Краем глаза она заметила какую-то тень в окне дома напротив. У нее перехватило горло. Тарампал. Неужели она? Нет, не может быть. Это всего лишь игра света. Той ночью, после всего, Тарампал пряталась там — это было единственное известное ей убежище во всем Лондоне. А на следующее утро она уехала. Соседка видела, как Тарампал укладывала чемоданы в такси; поговаривали, что женщина убралась в Индию, подальше от всех сплетен и домыслов. Пошел слух, что Тарампал не хочет давать показаний против Джагги, но суд может заставить ее вернуться, если сочтет это необходимым. Ныне беглянка сделалась притчей во языцех: утверждали, что у нее было множество романов и даже что ее дочери не от Кемаля Сингха. Навряд ли все это было правдой, хотя, конечно, склонность сплетниц из храма к преувеличениям усугублялась тем, что Тарампал, ко всеобщему облегчению, покинула Лондон. Кулвиндер вежливо, но твердо отказывалась слушать, когда ей пытались влить в уши нечто подобное. В конце концов, ей никогда не хотелось, чтобы после разоблачения жизнь Тарампал стала пищей для пустых пересудов. Старания этой женщины посмертно опозорить Майю обернулись пожизненным позором для нее самой.

* * *

Зажав под мышкой папку, Кулвиндер снова вышла из дома и зашагала по Энселл-роуд. Проходя мимо жилых домов, она задумалась об их обитателях. Кто из них прочел эти рассказы? Чью жизнь они сумели изменить? Морось почти неподвижно висела в воздухе, усеивая волосы женщины крошечными каплями, точно драгоценными камнями. Она еще крепче прижала к себе папку.

В копировальной мастерской работали два юноши. Кулвиндер направилась прямиком к сыну Мунны Каур. Невероятно, но тот, кажется, еще подрос с тех пор, как она приходила сюда прошлый раз, несколько месяцев назад, чтобы отксерить объявление о кружке.
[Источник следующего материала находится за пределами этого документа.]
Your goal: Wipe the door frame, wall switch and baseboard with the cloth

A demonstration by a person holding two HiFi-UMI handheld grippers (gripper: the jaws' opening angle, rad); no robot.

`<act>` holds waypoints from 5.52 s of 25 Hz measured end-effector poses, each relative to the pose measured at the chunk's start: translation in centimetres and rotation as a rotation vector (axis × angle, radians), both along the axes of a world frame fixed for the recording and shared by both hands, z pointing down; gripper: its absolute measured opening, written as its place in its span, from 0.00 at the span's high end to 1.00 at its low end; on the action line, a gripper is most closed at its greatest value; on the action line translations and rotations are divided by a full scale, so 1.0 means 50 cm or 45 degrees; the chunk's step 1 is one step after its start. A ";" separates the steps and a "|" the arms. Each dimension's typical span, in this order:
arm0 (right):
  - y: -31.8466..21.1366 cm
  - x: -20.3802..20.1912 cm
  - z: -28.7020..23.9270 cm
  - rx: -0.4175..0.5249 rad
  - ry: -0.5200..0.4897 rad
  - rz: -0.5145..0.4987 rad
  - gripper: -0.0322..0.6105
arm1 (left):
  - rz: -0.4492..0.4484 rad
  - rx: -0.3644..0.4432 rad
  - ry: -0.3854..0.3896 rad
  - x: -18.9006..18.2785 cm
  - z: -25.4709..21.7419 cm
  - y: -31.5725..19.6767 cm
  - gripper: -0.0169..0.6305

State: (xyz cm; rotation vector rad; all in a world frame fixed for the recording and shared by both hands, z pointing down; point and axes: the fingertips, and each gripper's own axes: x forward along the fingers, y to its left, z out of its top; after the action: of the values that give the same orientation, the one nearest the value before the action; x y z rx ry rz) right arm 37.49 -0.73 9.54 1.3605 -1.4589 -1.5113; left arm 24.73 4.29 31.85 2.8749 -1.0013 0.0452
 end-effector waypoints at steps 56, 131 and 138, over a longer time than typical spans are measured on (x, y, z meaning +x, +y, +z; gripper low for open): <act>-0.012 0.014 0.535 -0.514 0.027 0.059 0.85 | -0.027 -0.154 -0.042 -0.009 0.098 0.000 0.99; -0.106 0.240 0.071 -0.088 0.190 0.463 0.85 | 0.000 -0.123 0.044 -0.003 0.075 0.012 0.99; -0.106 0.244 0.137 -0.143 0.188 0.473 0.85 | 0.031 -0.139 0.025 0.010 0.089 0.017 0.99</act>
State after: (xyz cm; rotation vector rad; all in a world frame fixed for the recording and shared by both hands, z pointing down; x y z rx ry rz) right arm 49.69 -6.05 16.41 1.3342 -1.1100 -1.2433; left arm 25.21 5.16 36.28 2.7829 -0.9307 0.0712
Плечи парня стали шире, а движения — увереннее. Перед Кулвиндер стоял мужчина. Он предложил ей свое место в очереди, но она вежливо отказалась, чтобы немного понаблюдать за сыном Мунны Каур.
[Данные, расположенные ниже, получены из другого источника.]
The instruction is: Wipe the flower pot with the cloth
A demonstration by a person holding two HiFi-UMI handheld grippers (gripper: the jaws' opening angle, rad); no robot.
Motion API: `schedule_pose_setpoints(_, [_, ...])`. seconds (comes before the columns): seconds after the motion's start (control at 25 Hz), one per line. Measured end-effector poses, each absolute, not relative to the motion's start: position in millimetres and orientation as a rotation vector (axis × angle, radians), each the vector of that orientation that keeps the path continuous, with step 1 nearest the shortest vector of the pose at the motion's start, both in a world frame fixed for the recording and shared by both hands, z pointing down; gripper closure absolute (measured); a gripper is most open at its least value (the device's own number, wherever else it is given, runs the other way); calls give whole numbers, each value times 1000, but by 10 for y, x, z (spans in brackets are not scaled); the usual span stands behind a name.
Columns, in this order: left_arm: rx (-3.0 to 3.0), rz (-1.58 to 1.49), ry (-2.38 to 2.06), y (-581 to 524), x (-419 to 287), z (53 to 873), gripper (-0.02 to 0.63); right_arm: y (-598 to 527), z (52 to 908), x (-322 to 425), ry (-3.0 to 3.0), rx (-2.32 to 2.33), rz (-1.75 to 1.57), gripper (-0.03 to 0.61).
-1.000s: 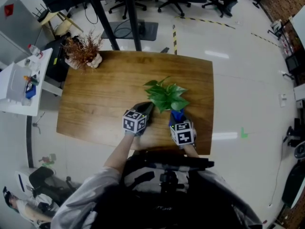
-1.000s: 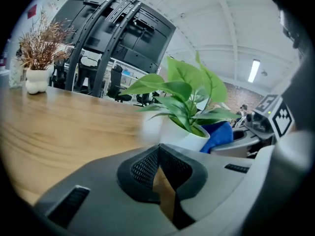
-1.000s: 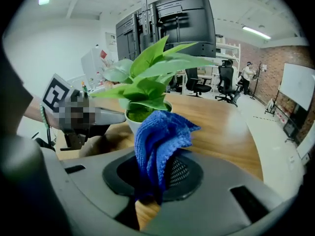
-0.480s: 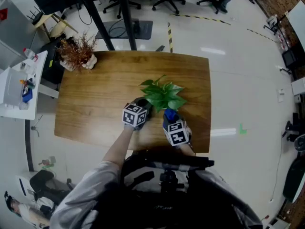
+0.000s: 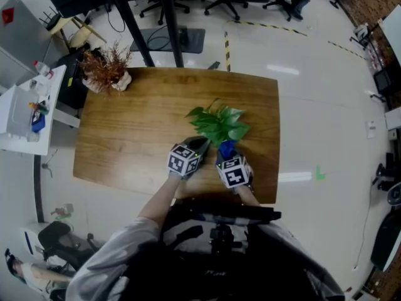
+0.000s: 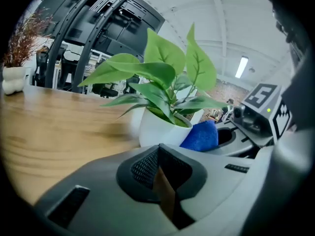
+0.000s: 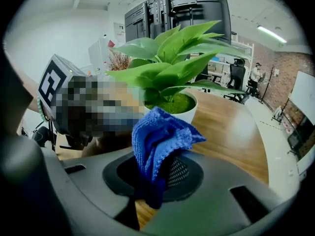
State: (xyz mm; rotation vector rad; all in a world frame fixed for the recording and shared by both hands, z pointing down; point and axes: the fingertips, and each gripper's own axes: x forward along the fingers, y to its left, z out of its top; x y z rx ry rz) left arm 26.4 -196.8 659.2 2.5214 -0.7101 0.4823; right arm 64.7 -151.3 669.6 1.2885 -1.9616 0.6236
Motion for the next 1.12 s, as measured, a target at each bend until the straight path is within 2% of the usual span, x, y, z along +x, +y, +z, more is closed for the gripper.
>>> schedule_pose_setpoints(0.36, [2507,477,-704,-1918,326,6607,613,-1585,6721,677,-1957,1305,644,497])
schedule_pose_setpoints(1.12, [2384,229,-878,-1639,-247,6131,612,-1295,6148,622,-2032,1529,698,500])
— Привет! — весело сказала женщина, когда оказалась перед стойкой.

— Добрый день, — буркнул парень в ответ, опустив глаза и отрывая от книжки бланк заказа. — Вам ксерокопию?

— Да, верно, — ответила Кулвиндер. — Заказ довольно крупный, так что я вернусь позднее, — она положила папку. — Сто экземпляров, переплет на пружине.
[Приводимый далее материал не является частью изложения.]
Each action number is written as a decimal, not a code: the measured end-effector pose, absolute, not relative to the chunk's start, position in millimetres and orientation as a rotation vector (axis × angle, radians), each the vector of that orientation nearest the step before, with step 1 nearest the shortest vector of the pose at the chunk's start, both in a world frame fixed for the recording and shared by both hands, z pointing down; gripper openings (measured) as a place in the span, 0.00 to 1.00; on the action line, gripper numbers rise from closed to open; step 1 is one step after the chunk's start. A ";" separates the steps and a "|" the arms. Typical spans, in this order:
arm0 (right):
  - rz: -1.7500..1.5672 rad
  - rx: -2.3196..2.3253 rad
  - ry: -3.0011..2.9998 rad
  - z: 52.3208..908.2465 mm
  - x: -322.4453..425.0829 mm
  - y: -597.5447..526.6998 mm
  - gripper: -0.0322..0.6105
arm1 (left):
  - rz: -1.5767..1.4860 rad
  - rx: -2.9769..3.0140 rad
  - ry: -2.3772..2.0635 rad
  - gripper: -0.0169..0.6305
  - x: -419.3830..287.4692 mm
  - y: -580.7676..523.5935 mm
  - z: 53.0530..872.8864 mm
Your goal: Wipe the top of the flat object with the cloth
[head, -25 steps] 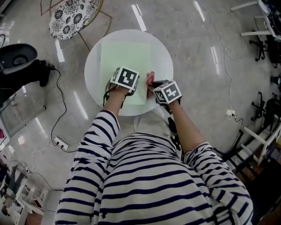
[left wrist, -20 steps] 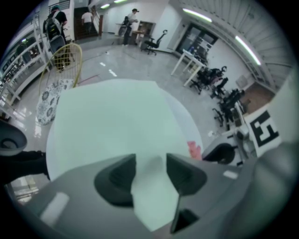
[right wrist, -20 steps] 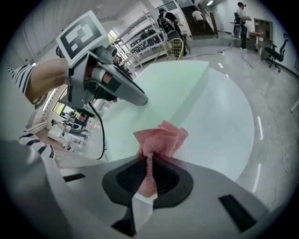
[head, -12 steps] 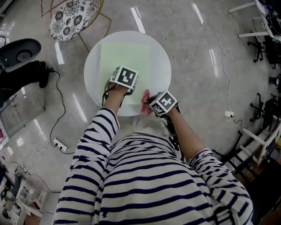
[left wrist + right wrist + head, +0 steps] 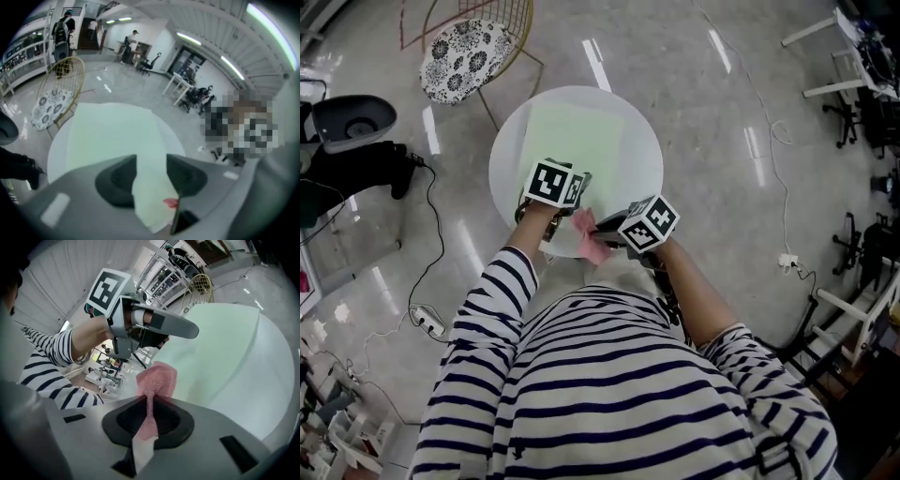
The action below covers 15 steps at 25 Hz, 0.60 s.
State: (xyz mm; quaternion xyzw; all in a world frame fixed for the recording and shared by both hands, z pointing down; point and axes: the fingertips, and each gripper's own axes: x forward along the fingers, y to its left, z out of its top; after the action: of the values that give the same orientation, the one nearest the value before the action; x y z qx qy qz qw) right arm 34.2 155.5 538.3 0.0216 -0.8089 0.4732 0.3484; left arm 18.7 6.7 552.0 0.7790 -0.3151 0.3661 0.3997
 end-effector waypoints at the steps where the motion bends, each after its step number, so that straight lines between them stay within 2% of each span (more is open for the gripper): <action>1: 1.229 0.065 -2.126 530.9 30.4 151.2 0.11 | 0.903 1.986 -0.799 0.34 17.1 6.2 543.7; 10: 1.058 0.323 -2.313 490.7 16.9 113.3 0.11 | 0.675 2.185 -0.870 0.31 -17.5 25.7 465.2; 15: 0.926 0.414 -2.433 460.6 11.0 104.7 0.11 | 0.440 2.375 -0.953 0.22 -32.8 43.6 410.1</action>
State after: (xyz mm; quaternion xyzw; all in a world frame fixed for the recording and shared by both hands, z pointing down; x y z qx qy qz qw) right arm 11.0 104.7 460.6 0.1520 -0.8936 0.3403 0.2501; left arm -32.8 43.6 410.1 0.8808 -0.3537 0.1633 0.2692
Парень поднял глаза и встретился с ней взглядом. Кулвиндер тепло улыбнулась, но ее сердце тревожно застучало в груди.

— Я не смогу выполнить этот заказ, — проговорил он.

— Я подожду. Или зайду через пару часов.

Парень отодвинул папку.

— Я не буду делать копии этих рассказов.

— Тогда позови своего начальника, — сказала она.

— Я здесь начальник. И говорю вам: идите со своим заказом в другое место.

Поднявшись на цыпочки, Кулвиндер попыталась заглянуть за спину парня. Вторым сотрудником был сомалийский мальчуган, слишком юный на вид, чтобы иметь хоть какую-то власть.

— Сынок, как тебя зовут?

— Акаш, — выдержав изрядную паузу, ответил наконец парень.

— Акаш, я знакома с твоей матерью. Что она скажет, если узнает, как грубо ты со мной разговаривал?

Не успев закончить фразу, Кулвиндер поняла, что ее увещевания бесполезны. Какие-то иные моральные обязательства на сей раз оказались выше предписываемой вежливости. Акаш отшатнулся, и на мгновение Кулвиндер показалось, что он сейчас плюнет в нее.

— Вы понимаете, что эти рассказы творят с нашей общиной? Они уничтожают ее, — прошипел Акаш. — Если я сделаю копии, их прочитают еще больше людей!

— Я ничего не уничтожаю, — проговорила Кулвиндер, наконец осознав правду. — Это вы и ваша узколобая банда головорезов хотите все разрушить.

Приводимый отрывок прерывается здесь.